• Exercise description: From the first line of the data below through the line holding "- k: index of", output each line exactly and leave the pictures out.

(Dataset excerpt)

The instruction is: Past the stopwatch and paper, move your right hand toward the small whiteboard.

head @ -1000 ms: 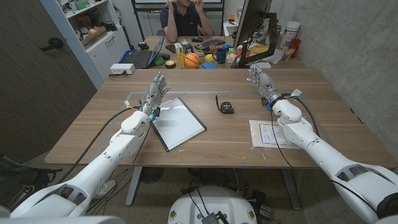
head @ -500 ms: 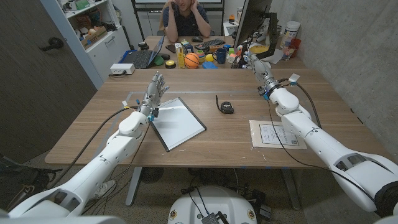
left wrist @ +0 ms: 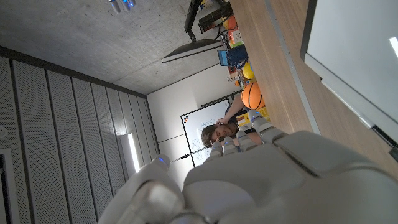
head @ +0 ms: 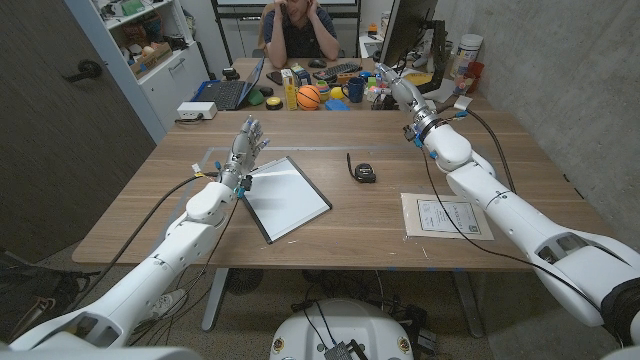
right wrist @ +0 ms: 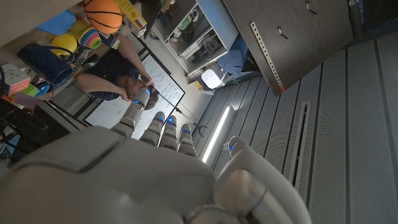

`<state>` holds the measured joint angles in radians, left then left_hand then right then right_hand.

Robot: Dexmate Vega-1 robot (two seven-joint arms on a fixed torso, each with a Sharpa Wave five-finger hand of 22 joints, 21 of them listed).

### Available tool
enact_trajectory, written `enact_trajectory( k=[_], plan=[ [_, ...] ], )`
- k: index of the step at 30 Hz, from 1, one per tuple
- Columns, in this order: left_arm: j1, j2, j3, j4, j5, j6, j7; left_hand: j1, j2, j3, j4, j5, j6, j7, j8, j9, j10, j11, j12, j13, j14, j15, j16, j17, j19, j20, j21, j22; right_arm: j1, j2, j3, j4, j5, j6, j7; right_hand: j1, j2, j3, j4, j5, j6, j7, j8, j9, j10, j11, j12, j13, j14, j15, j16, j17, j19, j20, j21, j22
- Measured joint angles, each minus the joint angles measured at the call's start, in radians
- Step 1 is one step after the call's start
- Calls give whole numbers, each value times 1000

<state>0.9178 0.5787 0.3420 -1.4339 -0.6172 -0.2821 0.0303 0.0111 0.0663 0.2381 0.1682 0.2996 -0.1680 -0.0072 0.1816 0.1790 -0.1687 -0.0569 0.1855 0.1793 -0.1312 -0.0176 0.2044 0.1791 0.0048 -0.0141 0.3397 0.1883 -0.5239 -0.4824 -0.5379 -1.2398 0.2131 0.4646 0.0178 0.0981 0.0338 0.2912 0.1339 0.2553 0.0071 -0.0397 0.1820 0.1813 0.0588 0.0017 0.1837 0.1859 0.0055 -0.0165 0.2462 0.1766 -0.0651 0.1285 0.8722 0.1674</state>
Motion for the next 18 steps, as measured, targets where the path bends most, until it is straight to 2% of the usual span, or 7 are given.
enact_trajectory(
  k=[10,18],
  plan=[
    [23,14,-12,-24,-1,-7,4,0,0,0,0,0,0,0,0,0,0,0,0,0,0,0,0,0,0,0,0,0,29,7,-38,-23,-92,12,-7,9,-9,-7,-7,4,0,-11,0,0,-9,-9,0,0,-6,-5,-3,0,-7,-7,-17,0],
    [32,18,-17,-35,-2,-10,17,0,0,-3,3,0,0,0,0,0,0,0,0,0,0,0,0,0,0,0,0,0,48,10,-64,-38,-118,13,-11,17,-17,-11,-11,7,-5,-16,0,0,-16,-16,0,0,-9,-9,-10,0,-11,-11,-33,0]
  ],
)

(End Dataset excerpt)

• Solution below:
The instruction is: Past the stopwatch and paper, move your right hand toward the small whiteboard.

head @ -1000 ms: 
head @ -500 ms: 
left wrist @ +0 ms: 
head @ +0 ms: 
right wrist @ +0 ms: 

`<state>` holds the measured joint angles in radians, left then left_hand then right then right_hand.

Robot: Dexmate Vega-1 robot (two seven-joint arms on a fixed torso, each with a Sharpa Wave five-finger hand of 22 joints, 21 of them listed).

### Available tool
enact_trajectory, written `enact_trajectory( k=[_], plan=[ [_, ...] ], )`
- k: index of the step at 30 Hz, from 1, one per tuple

That finishes the output for this exercise.